テニスと何かを天秤にかけて、テニスじゃない何かを取ったんだろうか。それで後悔はなかったんだろうか。テニスと何かを比べたことがある跡部なら、マネージャーとバイトの話、どうしたらいいのか正解を知っているだろうか。
でも。
「なんでもない」
「そうかよ」
聞けなかった。彼はいつでも尊大に感じるほどに自信に溢れて、迷ったことなどないように見えたから。跡部のような強い人から見たら、私の悩みなんて小さくて下らないものに見えるんじゃないかって、そう思えた。お前のことなど知らないと突き放されてしまうような気がした。
跡部は私を少しの間じっと見下ろしていた。私の飲み込んだ言葉を待っていてくれたのかもしれない。けれど、私が口を開かずにいると、彼は小さく息を落とした。
「お前は、……いや、俺は」
「うん?」
「やっぱり何でもねえ」
「言いかけてやめられると気になる」
「お互い様だろうが」
「あ、そっか。ごめん」
「お前も俺に謝ることがあるんだな」
「そういうこと跡部が言うから、二度と言いたくなくなるんじゃん」
「俺のせいかよ、悪かったな」
当て付けのような謝罪につい視線が険しくなるけれど、彼は私の髪の先を少しだけ指先で遊んで、静かに小さく笑っただけだった。そして、何も言わずエレベーターへを爪先を向ける。
「おやすみ」
挨拶は返ってこなかった。それどころか、振り返りさえしない。少しは愛想、なんて、そんな跡部気持ち悪いだけか。

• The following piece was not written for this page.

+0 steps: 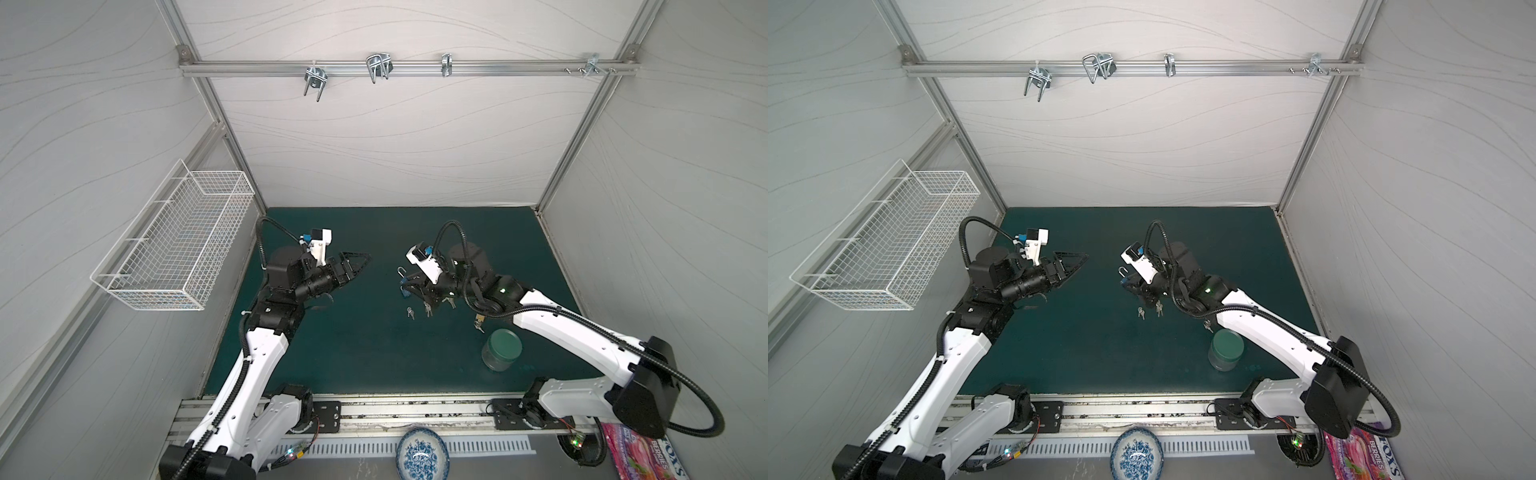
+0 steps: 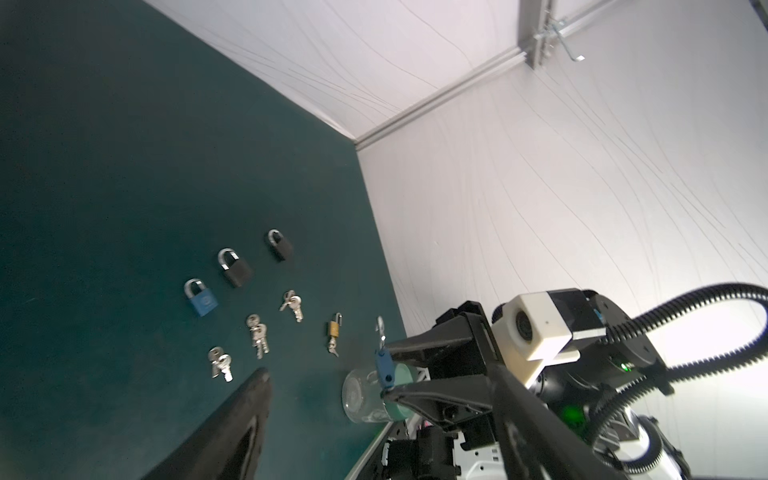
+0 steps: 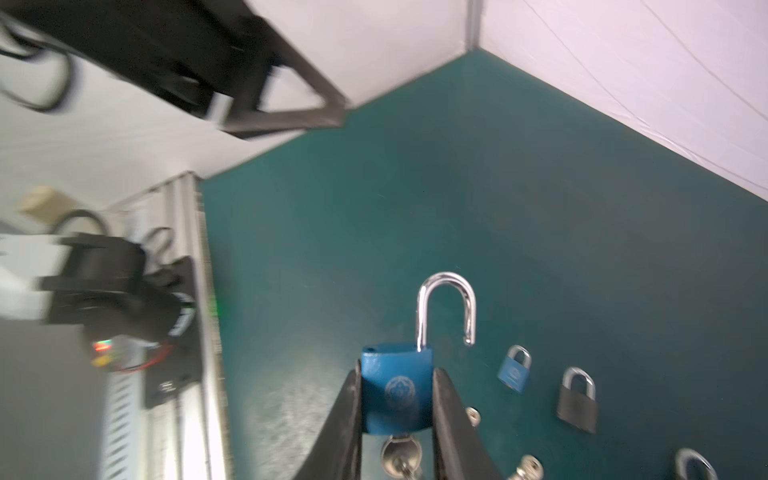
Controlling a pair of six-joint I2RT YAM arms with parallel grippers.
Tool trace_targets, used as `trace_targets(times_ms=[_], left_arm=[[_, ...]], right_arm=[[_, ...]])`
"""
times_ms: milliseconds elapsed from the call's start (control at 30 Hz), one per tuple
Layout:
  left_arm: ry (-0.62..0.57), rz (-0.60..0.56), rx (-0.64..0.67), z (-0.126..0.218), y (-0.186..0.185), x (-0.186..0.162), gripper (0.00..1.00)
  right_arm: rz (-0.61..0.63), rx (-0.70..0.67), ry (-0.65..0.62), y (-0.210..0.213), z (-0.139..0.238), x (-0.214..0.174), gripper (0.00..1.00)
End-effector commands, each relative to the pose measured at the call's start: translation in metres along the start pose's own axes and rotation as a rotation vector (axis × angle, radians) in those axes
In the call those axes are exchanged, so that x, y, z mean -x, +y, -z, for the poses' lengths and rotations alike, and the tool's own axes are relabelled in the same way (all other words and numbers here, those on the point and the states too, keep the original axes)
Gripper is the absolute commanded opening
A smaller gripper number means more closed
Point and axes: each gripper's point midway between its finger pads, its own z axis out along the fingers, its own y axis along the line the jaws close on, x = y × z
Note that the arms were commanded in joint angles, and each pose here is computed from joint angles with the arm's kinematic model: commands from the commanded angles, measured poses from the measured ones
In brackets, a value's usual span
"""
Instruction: Lock with the key
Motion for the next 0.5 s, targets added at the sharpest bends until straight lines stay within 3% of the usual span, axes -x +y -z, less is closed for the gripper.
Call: trace_targets(times_ms=[0,133,467], left_arm=[[0.007,-0.109,-0.174,-0.004,-0.053,0.008,0.82],[0.072,-0.149,-0.303,-0.009,-0.083,-0.004,0.82],[0.242,-0.235,-0.488,-0.005,-0.127,-0.042,0.63]], right_arm=[[-0.022,0.248,-0.035,0.048,0.019,0.015,0.00],[-0.042,0.456,-0.068,0.081,0.032,0.029,0.00],[-0.071,0.606,-0.168,0.100,0.064,0.064,0.00]])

跡部の後について歩き出そうとした樺地くんがふと足を止めて、私と視線を合わせた。
「……すみません」
「あ、ううん。気にしないで」
言葉は少なくとも気遣ってもらえていることがわかって、私は笑顔を浮かべる。樺地くんの表情は変わらないままだったけど、それでもなんとなく雰囲気が和らいだような気がした。
少し遠くなった跡部の背中を確認してから、私は樺地くんに小さく手招きをする。不思議そうにしながらも屈んでくれた彼に、小さな声で言った。
「これでもね、跡部にはちゃんと感謝してるんだよ。あんまりうまく言えないんだけど」
「……ウス」
「樺地くんも、会場で迎えにきてくれたり、こうやって顔見にきてくれたり、ありがとう」
「いえ、自分は何も……」
「私も素直に言ったんだから、樺地くんも素直に受け取ってよ」
「ウス」
頷いた樺地くんは律儀にお辞儀をしてから跡部の後ろへ並ぶ。やはり、そこが彼の定位位置らしい。見ている私も二人が並んでいるのを見ていると安心するから不思議だ。
跡部と樺地くんがエレベーターに乗り込んで、こちらを振り返る。手を振ると、樺地くんはもう一度お辞儀をして、跡部は少しだけ口の端を上げたようだった。対照的な二人だからバランスが取れるのかもしれない。ゆっくり閉まる扉を眺めながら、そんなことを考える。
ねえ、跡部。私の定位置はどこだと思う?
聞けなかった疑問は、銀色の扉の向こうに届くことなく跳ね返されたようだった。